=== WHAT YOU HAVE TO DO ===
Which lines in the records below contain the word "from"? Copy each one.

=== RECORDS SHOWN ===
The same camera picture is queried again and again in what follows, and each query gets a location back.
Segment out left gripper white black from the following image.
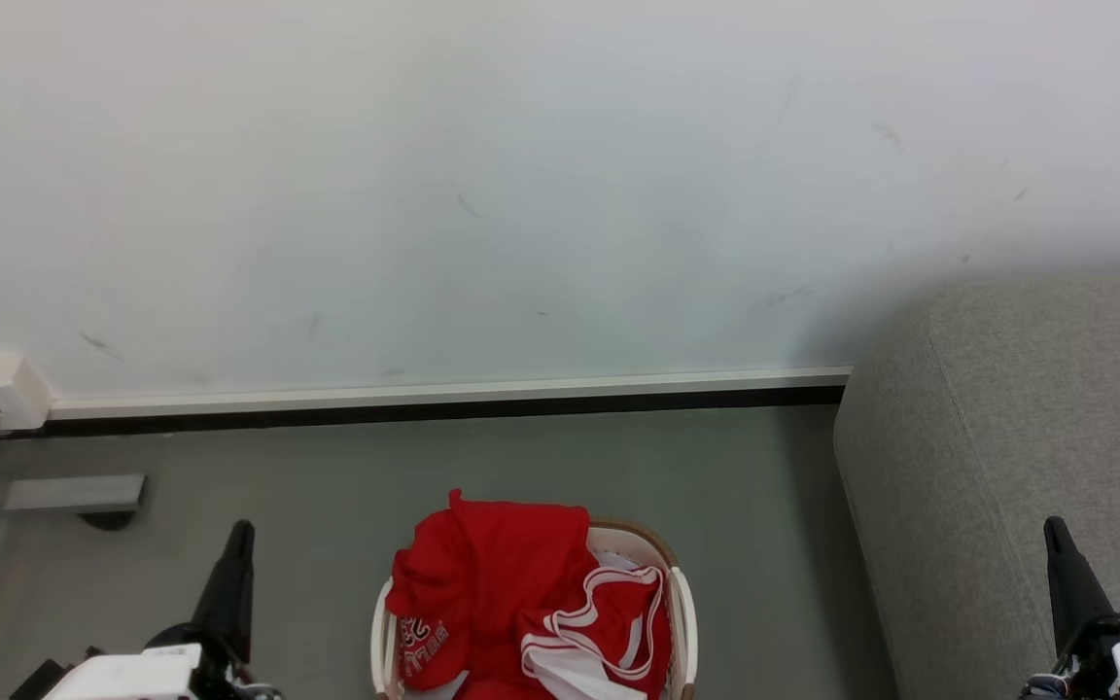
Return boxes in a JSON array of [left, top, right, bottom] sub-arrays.
[[11, 520, 279, 700]]

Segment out grey metal floor bracket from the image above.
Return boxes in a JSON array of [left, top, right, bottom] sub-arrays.
[[0, 473, 147, 516]]

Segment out grey fabric sofa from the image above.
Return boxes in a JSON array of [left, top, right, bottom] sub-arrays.
[[832, 272, 1120, 700]]

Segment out red T-shirt with print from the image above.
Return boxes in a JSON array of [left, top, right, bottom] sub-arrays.
[[385, 489, 602, 700]]

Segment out white and black baseboard strip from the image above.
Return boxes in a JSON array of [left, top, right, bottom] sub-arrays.
[[47, 366, 854, 437]]

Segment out red shorts with white trim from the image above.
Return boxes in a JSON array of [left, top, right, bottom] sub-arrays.
[[519, 564, 674, 700]]

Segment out white laundry basket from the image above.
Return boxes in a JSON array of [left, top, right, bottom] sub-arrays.
[[370, 518, 699, 700]]

=== RESULT OF THE EXERCISE ===
Segment out left gripper white black from the following image.
Segment out grey metal floor bracket from the image above.
Segment out grey fabric sofa from the image above.
Segment out red T-shirt with print from the image above.
Segment out white and black baseboard strip from the image above.
Segment out red shorts with white trim from the image above.
Segment out white laundry basket from the image above.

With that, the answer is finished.